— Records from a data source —

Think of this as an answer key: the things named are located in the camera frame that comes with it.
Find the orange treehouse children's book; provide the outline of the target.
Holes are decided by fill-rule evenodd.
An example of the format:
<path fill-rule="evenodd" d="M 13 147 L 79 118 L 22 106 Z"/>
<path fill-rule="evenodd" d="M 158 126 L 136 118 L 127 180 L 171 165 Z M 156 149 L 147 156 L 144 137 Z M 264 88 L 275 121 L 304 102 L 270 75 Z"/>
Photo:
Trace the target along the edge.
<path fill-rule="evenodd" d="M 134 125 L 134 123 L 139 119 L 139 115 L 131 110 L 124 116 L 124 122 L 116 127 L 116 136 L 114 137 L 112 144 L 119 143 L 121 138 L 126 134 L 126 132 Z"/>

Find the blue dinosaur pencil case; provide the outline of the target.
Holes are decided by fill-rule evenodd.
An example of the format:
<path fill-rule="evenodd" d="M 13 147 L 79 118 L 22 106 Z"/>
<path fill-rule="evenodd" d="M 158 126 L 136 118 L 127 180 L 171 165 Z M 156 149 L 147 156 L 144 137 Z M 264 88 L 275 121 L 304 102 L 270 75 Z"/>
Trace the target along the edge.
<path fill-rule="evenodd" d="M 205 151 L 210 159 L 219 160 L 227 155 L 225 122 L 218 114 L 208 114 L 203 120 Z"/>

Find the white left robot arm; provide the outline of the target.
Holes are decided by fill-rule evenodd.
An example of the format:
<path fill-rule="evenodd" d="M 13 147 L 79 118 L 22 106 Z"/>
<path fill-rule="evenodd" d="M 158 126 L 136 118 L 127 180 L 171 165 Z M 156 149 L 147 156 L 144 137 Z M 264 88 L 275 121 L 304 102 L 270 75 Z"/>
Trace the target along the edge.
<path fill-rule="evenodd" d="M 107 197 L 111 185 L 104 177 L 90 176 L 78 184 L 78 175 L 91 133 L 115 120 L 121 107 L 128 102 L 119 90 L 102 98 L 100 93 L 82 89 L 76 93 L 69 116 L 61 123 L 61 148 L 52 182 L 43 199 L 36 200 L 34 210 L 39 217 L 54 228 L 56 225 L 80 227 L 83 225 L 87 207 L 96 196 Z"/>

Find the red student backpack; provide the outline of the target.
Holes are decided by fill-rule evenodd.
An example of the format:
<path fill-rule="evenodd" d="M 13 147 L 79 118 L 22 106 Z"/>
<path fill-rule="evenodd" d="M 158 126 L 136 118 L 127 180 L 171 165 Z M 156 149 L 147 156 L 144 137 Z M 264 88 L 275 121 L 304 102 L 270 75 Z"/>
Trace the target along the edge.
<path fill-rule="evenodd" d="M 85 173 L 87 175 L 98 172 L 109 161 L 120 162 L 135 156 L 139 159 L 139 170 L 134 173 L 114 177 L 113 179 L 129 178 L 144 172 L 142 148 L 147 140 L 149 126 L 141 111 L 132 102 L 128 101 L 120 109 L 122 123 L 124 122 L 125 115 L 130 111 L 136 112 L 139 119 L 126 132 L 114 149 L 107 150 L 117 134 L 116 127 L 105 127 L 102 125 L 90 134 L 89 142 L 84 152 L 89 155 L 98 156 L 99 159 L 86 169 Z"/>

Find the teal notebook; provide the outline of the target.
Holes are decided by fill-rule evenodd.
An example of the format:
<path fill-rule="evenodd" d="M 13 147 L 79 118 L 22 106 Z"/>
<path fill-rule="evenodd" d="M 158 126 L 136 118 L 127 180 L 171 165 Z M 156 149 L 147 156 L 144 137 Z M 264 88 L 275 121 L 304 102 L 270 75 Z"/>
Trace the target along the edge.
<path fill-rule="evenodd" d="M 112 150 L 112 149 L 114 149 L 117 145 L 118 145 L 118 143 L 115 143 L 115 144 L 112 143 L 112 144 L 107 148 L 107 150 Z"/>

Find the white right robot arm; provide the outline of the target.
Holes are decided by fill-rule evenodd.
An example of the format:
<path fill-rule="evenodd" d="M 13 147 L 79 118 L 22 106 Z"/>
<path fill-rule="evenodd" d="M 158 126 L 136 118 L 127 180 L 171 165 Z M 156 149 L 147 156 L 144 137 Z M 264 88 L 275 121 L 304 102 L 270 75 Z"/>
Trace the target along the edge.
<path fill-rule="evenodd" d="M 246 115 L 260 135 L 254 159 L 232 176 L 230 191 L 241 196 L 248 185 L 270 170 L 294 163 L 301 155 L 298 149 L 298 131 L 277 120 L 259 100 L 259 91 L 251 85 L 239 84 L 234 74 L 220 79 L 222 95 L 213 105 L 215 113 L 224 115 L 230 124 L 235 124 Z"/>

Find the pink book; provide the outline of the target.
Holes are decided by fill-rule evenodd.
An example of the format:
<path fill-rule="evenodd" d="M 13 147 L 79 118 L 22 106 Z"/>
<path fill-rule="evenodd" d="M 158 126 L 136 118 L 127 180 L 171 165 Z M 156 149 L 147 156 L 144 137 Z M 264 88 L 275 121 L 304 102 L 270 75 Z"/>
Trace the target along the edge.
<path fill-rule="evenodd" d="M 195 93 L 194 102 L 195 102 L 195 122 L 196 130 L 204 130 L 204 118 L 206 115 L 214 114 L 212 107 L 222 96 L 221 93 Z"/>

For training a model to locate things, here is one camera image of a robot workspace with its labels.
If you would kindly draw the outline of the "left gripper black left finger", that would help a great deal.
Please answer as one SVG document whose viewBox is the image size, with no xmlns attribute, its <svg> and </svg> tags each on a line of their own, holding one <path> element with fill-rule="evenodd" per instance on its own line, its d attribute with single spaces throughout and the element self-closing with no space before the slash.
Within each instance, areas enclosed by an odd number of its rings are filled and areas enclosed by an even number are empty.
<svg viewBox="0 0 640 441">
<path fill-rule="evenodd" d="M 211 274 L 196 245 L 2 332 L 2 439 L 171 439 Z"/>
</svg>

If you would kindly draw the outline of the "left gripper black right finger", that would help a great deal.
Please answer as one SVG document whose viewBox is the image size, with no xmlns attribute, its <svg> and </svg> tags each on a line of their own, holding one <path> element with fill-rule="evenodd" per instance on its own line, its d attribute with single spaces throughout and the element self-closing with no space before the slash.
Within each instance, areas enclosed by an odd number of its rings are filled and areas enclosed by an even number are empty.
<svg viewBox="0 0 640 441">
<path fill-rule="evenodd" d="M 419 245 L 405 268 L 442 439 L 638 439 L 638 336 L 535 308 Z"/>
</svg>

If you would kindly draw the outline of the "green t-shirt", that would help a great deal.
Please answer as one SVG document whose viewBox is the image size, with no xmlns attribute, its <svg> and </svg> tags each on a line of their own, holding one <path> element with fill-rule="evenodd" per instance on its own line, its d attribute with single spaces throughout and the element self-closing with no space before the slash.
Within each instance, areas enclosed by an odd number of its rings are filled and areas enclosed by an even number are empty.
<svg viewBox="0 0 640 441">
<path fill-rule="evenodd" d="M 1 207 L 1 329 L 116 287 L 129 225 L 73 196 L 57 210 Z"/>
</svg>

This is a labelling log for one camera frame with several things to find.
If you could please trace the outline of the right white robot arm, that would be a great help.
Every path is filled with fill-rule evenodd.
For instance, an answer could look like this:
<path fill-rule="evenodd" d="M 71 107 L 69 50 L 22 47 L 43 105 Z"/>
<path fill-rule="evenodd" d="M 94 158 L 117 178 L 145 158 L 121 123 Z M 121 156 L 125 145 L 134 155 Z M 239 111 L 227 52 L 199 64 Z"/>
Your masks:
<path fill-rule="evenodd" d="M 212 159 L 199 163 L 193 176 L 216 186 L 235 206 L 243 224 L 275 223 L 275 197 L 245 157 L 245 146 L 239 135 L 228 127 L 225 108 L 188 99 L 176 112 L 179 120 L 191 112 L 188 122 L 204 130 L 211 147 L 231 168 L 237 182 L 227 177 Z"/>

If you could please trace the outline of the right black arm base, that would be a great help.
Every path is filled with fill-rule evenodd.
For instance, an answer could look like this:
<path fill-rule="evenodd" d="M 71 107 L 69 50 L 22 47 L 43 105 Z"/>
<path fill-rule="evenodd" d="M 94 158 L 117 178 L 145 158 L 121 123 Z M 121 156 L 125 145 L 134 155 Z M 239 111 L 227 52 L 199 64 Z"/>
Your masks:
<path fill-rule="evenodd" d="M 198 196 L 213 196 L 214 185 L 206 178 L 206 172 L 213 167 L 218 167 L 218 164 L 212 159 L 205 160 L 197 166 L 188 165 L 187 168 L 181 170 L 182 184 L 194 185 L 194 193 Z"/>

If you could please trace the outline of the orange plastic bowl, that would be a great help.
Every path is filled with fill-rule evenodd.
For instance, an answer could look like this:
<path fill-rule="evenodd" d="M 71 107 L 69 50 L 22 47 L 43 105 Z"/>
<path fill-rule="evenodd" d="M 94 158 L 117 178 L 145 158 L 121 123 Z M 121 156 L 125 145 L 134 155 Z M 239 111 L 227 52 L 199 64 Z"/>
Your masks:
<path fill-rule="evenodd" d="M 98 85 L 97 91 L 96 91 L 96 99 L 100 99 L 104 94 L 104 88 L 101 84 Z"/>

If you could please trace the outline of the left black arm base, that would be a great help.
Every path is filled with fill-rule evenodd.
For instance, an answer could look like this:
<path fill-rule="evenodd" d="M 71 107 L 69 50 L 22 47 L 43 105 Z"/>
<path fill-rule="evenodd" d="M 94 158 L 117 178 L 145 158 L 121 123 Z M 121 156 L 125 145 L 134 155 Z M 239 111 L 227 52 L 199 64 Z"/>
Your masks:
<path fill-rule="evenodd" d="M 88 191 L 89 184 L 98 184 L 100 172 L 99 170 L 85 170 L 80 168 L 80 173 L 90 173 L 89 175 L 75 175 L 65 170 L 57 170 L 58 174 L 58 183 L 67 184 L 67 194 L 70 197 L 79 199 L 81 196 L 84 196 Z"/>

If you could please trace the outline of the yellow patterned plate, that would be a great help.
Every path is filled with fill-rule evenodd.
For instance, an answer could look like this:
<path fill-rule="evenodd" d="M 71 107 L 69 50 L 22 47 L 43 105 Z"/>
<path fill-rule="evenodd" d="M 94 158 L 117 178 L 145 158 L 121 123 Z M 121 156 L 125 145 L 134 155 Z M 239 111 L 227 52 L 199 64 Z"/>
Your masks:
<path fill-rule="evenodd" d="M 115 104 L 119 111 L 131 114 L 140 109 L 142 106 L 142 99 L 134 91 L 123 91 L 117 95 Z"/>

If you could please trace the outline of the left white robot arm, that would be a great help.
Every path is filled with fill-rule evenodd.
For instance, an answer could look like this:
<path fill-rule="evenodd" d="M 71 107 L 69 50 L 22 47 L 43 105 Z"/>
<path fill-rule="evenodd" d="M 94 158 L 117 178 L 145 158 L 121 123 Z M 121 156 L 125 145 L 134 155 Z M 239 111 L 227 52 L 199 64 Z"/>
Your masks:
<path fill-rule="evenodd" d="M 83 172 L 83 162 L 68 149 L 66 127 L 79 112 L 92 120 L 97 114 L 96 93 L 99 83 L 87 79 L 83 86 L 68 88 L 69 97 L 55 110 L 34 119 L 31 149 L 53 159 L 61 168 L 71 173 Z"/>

— Requirement —
Nothing but the lines with "camera" should be returned, copied from the entries above.

— Expected output —
Think of this as an answer key: the things named are located in the camera frame that comes with it.
For training a model to locate things, here is one camera image of a robot workspace with its labels.
This is a labelling log for one camera frame with several things to find.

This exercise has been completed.